Refirió que el artículo 279 del Código de Procedimientos Penales no restringe la posibilidad de ejercer la defensa material por escrito. En tal sentido, insistió en que con su escrito del veintinueve de enero de dos mil diecinueve justificó su inasistencia y señaló que no tenía nada más que agregar a su defensa, por lo que el Tribunal Superior debió continuar con el trámite y emitir sentencia.

No existió peligro de fuga, acudió a las audiencias del juicio y sus dos inasistencias se justificaron.

§ II. Iter procesal

Segundo. Mediante el Dictamen número 318-2018, recibido el dos de agosto del dos mil dieciocho, el representante de la Tercera Fiscalía Superior Penal de Lima formuló acusación contra Willy Gallegos Villegas como autor del delito contra la libertad sexual-violación sexual de menor de edad, en agravio de la menor con la clave número 06-2012. En tal virtud, solicitó que se le impongan treinta años de pena privativa de libertad y se fije en S/ 8000 (ocho mil soles) el monto de la reparación civil (foja 72).

Tercero. El veintiséis de septiembre del dos mil dieciocho la Tercera Sala Penal de Reos Libres de la Corte Superior de Justicia de Lima declaró haber mérito para pasar a juicio oral contra el recurrente y señaló fecha de inicio para el doce de noviembre de dos mil dieciocho (foja 83). Desde aquella fecha hasta el veintidós de enero de dos mil diecinueve, el juicio oral discurrió con interrupciones que no superaron los ocho días hábiles.

Cuarto. El veinticinco de enero de dos mil diecinueve el procesado no acudió a ejercer su derecho de defensa material, por lo que la audiencia se suspendió para el veintinueve de enero del citado año —octavo día hábil— a las 15:00 horas.

Sin embargo, antes de la hora programada de la audiencia, específicamente a las 14:40 horas, la defensa técnica del encausado presentó un escrito y adjuntó un manuscrito firmado por este, en el que declaró estar conforme con la defensa efectuada por su abogado e insistió en su inocencia. Asimismo, instó a que se justifique la inasistencia de su patrocinado y acompañó: i) una solicitud que presentó ante el Hospital Nacional Dos de Mayo el veintinueve de enero de dos mil diecinueve, en la que se indicó que el procesado fue atendido en el servicio de emergencia aquel día; ii) el pago de S/ 21.40 (veintiún soles con cuarenta céntimos) por concepto de informe médico, y iii) una receta única estandarizada número 018-795356, correspondiente a la historia clínica número 2527635, emitida por el Hospital Nacional Dos de Mayo.

Quinto. Pese a lo anotado, el Tribunal Superior declaró quebrado el juicio oral y consideró que el comportamiento adoptado por el acusado denotó un peligro procesal (peligro de fuga), toda vez que dejó de acudir cuando debía realizar su defensa material, con lo que entorpeció la acción de la justicia y la eficacia en la culminación del proceso. Luego acogió el pedido del Ministerio Público y revocó la medida de comparecencia restringida y la varió por la de prisión preventiva por el plazo de nueve meses; asimismo, dispuso el impedimento de salida del país por el término de cuatro meses.
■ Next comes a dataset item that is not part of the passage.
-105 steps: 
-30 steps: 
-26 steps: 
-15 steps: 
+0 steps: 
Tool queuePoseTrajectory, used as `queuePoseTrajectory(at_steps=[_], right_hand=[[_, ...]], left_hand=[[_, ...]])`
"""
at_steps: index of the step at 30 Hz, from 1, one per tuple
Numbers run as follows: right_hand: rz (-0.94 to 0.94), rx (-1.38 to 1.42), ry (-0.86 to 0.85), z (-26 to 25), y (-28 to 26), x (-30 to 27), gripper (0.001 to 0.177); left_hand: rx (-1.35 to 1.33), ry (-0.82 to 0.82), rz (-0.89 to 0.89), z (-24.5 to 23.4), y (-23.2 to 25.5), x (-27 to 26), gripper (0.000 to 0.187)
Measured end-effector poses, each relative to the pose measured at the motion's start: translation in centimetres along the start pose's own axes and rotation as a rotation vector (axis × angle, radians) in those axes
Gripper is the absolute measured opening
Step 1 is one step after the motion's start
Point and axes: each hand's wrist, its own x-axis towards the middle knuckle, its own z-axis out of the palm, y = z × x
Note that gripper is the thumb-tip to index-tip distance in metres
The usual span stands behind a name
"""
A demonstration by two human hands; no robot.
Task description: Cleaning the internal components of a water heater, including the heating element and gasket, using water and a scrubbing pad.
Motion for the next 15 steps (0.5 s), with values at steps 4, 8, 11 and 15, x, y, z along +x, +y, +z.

§ III. De la absolución del grado

Sexto. Corresponde anotar que el procesado Willy Gallegos Villegas asistió a todas las audiencias del juicio oral realizadas con anterioridad a la programación de su defensa material. Es decir, estuvo presente en la instalación, el debate probatorio y los alegatos finales de las partes procesales. Aunque no se personó para ejercer su derecho a la última palabra, justificó su inasistencia con los documentos detallados en el considerando cuarto de la presente resolución. Sin embargo, el Tribunal Superior no se pronunció por el valor probatorio de tales documentales ni por su veracidad o consistencia, por lo que las conclusiones a las que arribó respecto al peligro procesal no fueron debidamente contrastadas.